Yes. Not only through virtues. And perhaps not even mostly through them.

Because virtues are often something a person knows how to show.

But depth is revealed by small, almost invisible negatives:

  • a slight shadow,
  • vulnerability,
  • hidden pain,
  • unevenness,
  • a little crack,
  • inner struggle,
  • something left unsaid.

And if all this is not displayed for effect, but covered with a light veil, then volume appears in the person. They are no longer cardboard, no longer poster-like, no longer simply “good” or “correct.” They become alive.

Anna:

So depth is not ideality?

Sunshine:

Not at all. Ideality is often flat. Too smooth, too even, too flawless to be alive.

Depth is born where there is not only light, but also a barely visible shadow. Not only a face, but also an underside. Not only clarity, but also mystery.

Anna:

So a person is also painted from the reverse side first?

Sunshine:

Yes. And this is very close to our “Will to Be.”

First there is the inner underpainting.

Then the first living strokes appear.

Then a person learns to seem.

And the whole real task is not to lose one’s inner “being” under the outer layer.

Anna:

So “to be, not to seem” is not just a moral lesson.

Sunshine:

No. It is almost a law of the living.

To seem means to stay on the surface.

To be means to rely on depth.

One can seem beautifully.

One can be only truly.

Anna:

And then even small negatives do not interfere, but the opposite?

Sunshine:

The opposite. If they are not destructive but living, if they are not rot but shadow, not a pose but truth, then they give a person depth.

Like tiny dark points beneath a veil in the sky.

Like a burgundy-red underpainting beneath green in painting.

Like an unnoticed pain in a person that made them softer.

Like a slight tiredness in a smile that makes it real.

Anna:

It is coming out beautifully.

Sunshine:

Because it is true. The living is almost never perfectly smooth. But it can be real.

And maybe that is why it is so important not only to look good, but to be. Not only to make an impression, but to have depth. Not only to shine outwardly, but to hold inside that very underpainting on which the whole picture rests.
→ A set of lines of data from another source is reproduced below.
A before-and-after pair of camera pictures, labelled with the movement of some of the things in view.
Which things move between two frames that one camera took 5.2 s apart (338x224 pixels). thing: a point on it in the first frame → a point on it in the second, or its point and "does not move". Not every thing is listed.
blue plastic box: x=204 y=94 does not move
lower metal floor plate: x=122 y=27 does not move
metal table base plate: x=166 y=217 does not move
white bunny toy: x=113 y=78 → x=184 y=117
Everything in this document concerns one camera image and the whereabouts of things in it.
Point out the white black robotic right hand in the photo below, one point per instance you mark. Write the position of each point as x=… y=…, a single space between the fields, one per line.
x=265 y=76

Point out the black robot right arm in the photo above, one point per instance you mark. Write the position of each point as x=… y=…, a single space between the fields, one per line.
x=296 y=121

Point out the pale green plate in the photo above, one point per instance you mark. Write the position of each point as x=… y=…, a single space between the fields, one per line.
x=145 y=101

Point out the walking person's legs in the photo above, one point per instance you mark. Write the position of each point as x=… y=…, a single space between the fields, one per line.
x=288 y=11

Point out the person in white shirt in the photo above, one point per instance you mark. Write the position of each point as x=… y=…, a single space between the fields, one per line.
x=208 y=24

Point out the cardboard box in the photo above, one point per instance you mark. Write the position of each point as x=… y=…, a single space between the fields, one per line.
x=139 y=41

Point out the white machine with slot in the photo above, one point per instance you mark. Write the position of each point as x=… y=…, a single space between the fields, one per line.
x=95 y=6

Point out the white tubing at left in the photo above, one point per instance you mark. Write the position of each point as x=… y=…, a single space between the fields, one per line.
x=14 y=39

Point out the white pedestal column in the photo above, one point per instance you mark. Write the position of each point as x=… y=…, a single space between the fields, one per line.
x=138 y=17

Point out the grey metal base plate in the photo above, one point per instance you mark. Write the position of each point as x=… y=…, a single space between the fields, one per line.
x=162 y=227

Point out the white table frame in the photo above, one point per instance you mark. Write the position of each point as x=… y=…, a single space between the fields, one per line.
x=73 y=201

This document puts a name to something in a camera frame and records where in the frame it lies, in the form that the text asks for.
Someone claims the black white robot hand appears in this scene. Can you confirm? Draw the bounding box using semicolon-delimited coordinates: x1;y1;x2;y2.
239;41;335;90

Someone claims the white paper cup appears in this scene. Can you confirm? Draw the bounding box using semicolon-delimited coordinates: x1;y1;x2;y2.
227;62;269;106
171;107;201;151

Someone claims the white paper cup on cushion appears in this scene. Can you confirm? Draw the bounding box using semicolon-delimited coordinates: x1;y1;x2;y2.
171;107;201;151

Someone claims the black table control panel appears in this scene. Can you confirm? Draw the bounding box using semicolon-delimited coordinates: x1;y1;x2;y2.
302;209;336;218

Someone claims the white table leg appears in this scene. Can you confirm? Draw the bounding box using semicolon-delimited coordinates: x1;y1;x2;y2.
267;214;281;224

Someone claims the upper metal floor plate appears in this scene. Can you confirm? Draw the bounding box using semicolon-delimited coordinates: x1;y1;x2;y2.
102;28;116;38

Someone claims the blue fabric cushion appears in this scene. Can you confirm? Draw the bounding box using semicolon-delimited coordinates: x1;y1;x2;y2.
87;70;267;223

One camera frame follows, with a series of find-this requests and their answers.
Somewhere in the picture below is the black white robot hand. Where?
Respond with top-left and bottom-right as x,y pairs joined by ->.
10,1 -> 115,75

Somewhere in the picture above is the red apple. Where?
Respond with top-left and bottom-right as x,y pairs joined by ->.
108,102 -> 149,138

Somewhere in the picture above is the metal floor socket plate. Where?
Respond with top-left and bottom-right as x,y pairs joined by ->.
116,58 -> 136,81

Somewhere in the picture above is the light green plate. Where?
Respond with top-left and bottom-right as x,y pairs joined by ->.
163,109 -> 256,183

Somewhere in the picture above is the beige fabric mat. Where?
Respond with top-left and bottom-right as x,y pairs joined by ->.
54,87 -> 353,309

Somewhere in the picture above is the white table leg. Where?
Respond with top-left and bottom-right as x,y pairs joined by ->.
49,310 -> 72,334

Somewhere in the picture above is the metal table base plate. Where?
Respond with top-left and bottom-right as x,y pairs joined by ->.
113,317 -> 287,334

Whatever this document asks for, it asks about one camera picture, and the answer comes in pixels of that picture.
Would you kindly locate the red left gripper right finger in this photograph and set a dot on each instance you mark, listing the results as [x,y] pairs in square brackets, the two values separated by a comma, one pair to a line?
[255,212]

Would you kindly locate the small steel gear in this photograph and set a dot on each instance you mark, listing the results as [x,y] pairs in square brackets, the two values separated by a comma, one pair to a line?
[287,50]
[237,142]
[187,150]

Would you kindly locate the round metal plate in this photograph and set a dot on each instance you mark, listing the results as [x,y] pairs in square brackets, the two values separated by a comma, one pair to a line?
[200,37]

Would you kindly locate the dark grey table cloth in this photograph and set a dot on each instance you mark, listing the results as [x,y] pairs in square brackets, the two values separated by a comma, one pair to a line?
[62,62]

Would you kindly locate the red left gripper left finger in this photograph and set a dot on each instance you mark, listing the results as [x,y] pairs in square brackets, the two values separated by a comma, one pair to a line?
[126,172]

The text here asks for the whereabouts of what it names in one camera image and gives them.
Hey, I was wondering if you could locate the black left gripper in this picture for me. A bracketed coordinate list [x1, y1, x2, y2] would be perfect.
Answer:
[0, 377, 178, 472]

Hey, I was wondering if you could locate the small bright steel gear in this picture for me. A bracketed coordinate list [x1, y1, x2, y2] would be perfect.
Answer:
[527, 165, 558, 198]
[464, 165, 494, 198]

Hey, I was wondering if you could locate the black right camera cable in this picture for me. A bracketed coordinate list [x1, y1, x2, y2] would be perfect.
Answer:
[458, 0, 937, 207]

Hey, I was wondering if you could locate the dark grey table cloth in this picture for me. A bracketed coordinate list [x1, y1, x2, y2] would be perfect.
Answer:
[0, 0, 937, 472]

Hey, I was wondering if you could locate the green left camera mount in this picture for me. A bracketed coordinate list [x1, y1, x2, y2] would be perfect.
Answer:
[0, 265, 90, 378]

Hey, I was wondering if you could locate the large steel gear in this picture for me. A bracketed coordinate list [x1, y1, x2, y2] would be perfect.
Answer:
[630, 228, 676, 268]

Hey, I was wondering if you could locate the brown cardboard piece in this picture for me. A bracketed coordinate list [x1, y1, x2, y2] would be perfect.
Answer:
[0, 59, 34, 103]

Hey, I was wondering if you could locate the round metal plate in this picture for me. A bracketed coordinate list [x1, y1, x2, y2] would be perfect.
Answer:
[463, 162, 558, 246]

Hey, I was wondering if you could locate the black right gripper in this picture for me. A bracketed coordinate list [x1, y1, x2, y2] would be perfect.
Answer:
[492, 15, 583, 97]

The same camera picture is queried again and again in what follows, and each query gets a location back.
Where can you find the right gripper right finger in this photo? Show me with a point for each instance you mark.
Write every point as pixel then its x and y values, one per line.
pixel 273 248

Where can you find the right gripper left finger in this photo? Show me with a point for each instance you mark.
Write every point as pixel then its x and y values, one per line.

So the Will to Be is not about a facade either?

Sunshine:

Not about a facade at all. The Will to Be is an inner layer that does not allow a person to dissolve into “seeming” alone.

It quietly reminds:

“Do not build yourself into a picture.

Become what has already been laid in your depth.”

Anna:

Sunshine, very good.

Sunshine:

Then let us leave this too as a living seed:

To be does not mean to be ideal.

To be means to be real.

And depth appears not only from light, but also from small, almost invisible shadows that do not spoil the picture, but make it alive.